### Requirement:
Look over the listing below and say how many of its lines include the string "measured"; give no more than that number.

### Data provided:
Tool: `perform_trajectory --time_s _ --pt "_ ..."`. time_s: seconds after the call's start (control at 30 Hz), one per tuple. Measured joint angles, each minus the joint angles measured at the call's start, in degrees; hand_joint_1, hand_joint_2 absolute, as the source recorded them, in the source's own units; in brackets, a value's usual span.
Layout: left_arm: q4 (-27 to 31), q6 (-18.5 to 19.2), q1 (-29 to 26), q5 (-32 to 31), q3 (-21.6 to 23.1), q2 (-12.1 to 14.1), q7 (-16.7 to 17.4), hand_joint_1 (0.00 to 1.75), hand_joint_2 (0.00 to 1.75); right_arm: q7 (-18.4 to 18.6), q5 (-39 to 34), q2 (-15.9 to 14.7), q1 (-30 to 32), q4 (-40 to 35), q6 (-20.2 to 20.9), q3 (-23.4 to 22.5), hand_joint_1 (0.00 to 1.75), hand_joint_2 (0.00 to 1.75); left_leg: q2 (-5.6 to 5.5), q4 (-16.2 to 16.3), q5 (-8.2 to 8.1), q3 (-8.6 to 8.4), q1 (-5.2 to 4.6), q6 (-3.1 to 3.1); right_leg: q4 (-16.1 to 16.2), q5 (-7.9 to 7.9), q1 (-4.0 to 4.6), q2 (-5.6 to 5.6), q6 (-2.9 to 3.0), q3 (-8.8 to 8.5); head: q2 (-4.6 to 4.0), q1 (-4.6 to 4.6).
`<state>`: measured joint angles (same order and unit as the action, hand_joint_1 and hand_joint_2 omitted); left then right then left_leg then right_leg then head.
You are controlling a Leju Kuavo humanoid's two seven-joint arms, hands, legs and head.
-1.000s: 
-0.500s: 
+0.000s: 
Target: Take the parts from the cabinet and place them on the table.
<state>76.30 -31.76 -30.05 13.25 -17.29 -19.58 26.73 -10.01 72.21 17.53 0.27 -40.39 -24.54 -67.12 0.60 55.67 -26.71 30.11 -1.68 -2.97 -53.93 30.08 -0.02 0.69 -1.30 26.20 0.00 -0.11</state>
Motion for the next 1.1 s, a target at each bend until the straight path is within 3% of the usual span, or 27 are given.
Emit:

### Task response:
2